◆ What is being asked ◆
Could you return the full listing below exactly as it appears?

◆ Data section ◆
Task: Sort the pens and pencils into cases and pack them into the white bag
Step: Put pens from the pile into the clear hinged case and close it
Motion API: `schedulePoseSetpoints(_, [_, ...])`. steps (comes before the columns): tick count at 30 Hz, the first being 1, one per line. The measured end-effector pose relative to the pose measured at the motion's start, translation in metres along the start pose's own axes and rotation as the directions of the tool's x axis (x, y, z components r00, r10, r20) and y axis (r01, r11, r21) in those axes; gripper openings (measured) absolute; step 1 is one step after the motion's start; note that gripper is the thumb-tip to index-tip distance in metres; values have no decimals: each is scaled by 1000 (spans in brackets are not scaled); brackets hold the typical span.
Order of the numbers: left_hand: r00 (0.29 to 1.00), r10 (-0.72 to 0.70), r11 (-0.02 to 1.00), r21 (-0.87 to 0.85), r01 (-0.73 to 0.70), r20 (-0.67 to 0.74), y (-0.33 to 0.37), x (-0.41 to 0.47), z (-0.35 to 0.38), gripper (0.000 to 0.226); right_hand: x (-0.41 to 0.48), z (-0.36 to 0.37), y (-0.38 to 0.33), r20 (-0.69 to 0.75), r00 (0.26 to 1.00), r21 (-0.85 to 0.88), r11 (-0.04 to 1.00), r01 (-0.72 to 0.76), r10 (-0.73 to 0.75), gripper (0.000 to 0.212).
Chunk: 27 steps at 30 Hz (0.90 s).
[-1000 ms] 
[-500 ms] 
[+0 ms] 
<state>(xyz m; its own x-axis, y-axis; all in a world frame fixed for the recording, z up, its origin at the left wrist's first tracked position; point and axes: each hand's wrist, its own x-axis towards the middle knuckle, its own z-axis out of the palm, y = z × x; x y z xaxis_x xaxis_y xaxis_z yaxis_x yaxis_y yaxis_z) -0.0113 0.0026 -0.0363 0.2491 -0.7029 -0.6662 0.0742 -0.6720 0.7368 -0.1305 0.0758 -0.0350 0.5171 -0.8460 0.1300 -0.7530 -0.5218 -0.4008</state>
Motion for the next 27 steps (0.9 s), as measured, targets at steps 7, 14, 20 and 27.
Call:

◆ Output ◆
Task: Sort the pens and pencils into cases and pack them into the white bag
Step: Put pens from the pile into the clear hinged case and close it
Motion API: `schedulePoseSetpoints(_, [_, ...])`. steps (comes before the columns): tick count at 30 Hz, the first being 1, one per line. The measured end-effector pose relative to the pose measured at the motion's start, translation in metres along the start pose's own axes and rotation as the directions of the tool's x axis (x, y, z components r00, r10, r20) and y axis (r01, r11, r21) in those axes; gripper openings (measured) absolute; step 1 is one step after the motion's start; note that gripper is the thumb-tip to index-tip distance in metres; values have no decimals: each is scaled by 1000 (spans in brackets are not scaled); brackets hold the typical span.
Order of the numbers: left_hand: r00 (0.29 to 1.00), r10 (-0.72 to 0.70), r11 (-0.02 to 1.00), r21 (-0.87 to 0.85), r01 (-0.73 to 0.70), r20 (-0.67 to 0.74), y (-0.33 to 0.37), x (-0.41 to 0.47), z (-0.35 to 0.38), gripper (0.000 to 0.226); right_hand: x (-0.41 to 0.48), z (-0.36 to 0.37), y (-0.38 to 0.33), r20 (-0.69 to 0.75), r00 (0.26 to 1.00), r21 (-0.85 to 0.88), r11 (-0.04 to 1.00), r01 (-0.72 to 0.76), r10 (-0.73 to 0.75), gripper (0.000 to 0.212).
Chunk: 27 steps at 30 Hz (0.90 s).
[-1000 ms] 
[-500 ms] 
[+0 ms] 
<state>(xyz m; its own x-axis, y-axis; all in a world frame fixed for the recording, z up, its origin at the left wrist's first tracked position; point and axes: each hand's wrist, its own x-axis towards the middle knuckle, its own z-axis out of the palm, y = z × x; x y z xaxis_x xaxis_y xaxis_z yaxis_x yaxis_y yaxis_z) -0.0113 0.0026 -0.0363 0.2491 -0.7029 -0.6662 0.0742 -0.6720 0.7368 -0.1305 0.0758 -0.0350 0.5171 -0.8460 0.1300 -0.7530 -0.5218 -0.4008</state>
Motion for the next 27 steps (0.9 s), as measured, targets at steps 7, 14, 20 and 27.
Call:

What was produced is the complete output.